[Start of Attachment]

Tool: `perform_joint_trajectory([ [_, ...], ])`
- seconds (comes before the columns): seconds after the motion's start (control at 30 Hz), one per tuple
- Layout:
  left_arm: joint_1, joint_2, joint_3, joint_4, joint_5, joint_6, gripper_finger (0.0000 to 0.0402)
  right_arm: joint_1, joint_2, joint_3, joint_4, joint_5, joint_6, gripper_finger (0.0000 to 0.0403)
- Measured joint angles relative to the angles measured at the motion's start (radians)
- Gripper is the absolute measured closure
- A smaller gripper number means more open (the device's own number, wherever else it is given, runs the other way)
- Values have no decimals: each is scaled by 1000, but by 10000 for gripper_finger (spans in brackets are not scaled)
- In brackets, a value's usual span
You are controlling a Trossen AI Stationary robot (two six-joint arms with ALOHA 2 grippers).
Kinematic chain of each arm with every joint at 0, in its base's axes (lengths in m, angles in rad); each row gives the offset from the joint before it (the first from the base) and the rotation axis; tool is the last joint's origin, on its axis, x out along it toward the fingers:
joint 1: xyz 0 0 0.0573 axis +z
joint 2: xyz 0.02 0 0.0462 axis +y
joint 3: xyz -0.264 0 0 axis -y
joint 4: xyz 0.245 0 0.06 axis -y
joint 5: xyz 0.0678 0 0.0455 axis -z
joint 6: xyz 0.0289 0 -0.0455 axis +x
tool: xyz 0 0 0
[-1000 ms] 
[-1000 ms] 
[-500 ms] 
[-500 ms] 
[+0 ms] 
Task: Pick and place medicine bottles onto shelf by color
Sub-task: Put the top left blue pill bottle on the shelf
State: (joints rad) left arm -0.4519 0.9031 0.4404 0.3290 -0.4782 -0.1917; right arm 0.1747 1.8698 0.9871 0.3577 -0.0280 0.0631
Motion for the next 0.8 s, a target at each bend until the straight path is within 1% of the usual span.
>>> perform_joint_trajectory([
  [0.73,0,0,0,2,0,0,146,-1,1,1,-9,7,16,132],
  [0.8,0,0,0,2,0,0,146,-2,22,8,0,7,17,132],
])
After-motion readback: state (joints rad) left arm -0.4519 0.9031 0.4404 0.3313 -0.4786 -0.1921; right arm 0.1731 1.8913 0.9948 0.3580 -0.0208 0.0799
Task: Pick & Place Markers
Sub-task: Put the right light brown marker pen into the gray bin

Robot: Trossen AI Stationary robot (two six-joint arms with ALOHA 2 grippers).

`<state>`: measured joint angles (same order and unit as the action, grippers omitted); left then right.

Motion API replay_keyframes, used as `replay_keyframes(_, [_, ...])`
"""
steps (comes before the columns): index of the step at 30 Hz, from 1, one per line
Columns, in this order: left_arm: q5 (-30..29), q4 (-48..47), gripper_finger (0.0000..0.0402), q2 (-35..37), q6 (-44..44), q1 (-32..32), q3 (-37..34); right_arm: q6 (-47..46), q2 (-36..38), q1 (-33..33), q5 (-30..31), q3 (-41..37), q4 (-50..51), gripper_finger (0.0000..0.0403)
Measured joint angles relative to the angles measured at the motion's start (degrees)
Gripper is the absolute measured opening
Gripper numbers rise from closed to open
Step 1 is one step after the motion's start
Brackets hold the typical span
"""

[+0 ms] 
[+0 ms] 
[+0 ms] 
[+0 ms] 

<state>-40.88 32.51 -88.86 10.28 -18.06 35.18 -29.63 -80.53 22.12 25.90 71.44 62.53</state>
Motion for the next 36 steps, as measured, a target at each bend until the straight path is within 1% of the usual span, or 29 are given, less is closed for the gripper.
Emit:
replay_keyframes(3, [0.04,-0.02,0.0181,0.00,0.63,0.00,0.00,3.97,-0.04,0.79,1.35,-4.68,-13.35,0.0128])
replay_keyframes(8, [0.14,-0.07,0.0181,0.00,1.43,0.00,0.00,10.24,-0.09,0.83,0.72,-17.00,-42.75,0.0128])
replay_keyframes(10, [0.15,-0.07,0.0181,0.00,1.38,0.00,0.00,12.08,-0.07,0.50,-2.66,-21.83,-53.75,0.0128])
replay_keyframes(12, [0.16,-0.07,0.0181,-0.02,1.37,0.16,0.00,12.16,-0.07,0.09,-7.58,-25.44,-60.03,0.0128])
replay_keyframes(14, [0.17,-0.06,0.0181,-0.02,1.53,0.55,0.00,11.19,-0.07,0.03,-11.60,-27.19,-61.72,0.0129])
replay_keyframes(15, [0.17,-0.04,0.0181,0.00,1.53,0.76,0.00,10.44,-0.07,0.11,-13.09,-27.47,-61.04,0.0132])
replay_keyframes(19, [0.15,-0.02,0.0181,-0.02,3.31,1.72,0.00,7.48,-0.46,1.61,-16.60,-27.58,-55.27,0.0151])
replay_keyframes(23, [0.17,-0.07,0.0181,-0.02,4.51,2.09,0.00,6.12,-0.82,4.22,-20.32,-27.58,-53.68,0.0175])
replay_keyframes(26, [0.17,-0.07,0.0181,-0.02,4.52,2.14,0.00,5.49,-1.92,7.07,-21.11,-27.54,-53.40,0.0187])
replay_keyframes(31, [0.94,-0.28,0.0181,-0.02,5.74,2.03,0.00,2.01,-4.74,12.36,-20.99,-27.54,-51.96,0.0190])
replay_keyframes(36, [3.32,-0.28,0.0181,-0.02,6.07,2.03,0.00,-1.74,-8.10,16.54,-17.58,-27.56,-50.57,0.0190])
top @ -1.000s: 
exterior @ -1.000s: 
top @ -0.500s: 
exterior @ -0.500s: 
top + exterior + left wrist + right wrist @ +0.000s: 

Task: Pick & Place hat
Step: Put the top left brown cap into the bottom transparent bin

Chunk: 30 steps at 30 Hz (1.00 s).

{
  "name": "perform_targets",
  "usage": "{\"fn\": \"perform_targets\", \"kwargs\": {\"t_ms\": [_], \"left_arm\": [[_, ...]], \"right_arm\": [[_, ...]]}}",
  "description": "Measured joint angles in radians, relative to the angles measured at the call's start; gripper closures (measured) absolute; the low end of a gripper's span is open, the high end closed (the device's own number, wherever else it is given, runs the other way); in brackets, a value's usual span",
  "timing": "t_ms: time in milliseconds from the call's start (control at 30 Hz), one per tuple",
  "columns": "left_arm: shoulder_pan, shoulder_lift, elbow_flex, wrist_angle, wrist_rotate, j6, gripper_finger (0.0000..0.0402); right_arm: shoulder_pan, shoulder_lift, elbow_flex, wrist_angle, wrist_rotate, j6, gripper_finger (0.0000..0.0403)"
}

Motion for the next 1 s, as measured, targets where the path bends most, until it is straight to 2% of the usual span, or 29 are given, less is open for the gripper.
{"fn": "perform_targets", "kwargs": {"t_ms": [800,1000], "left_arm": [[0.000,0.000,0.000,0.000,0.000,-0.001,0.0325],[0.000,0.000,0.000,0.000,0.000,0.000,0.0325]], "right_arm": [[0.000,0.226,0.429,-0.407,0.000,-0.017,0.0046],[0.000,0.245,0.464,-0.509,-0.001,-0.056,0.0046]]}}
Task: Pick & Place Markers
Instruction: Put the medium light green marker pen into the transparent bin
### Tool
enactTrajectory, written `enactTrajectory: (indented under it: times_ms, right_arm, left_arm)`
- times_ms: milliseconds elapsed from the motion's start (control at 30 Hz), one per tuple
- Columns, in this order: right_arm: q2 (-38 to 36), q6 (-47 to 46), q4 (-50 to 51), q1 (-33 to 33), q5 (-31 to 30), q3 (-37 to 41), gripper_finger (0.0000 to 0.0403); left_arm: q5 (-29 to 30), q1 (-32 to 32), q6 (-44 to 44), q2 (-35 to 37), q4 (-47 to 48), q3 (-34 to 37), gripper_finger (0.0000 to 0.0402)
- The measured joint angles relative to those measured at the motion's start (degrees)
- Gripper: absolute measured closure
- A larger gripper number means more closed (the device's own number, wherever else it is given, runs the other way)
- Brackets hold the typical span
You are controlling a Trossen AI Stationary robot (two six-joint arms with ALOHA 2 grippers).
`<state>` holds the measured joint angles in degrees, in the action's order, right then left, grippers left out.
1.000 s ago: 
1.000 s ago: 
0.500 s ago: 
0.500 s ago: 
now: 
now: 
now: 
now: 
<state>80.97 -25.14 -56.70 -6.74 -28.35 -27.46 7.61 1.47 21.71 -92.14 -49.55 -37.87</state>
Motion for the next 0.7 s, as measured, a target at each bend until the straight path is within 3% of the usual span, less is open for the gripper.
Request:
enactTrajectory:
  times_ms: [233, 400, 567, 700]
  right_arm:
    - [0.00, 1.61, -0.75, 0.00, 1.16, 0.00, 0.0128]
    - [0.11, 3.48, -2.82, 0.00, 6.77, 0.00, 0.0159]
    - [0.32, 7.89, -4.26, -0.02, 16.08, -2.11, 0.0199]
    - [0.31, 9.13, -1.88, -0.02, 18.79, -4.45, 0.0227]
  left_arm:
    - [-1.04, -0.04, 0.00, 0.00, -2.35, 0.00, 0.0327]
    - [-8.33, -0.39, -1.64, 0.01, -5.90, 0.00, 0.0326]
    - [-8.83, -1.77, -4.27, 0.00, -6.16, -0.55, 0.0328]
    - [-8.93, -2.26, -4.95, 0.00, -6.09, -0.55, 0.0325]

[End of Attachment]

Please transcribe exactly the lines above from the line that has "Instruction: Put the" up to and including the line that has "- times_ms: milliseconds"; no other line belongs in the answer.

▶ [Response area]
Instruction: Put the medium light green marker pen into the transparent bin
### Tool
enactTrajectory, written `enactTrajectory: (indented under it: times_ms, right_arm, left_arm)`
- times_ms: milliseconds elapsed from the motion's start (control at 30 Hz), one per tuple

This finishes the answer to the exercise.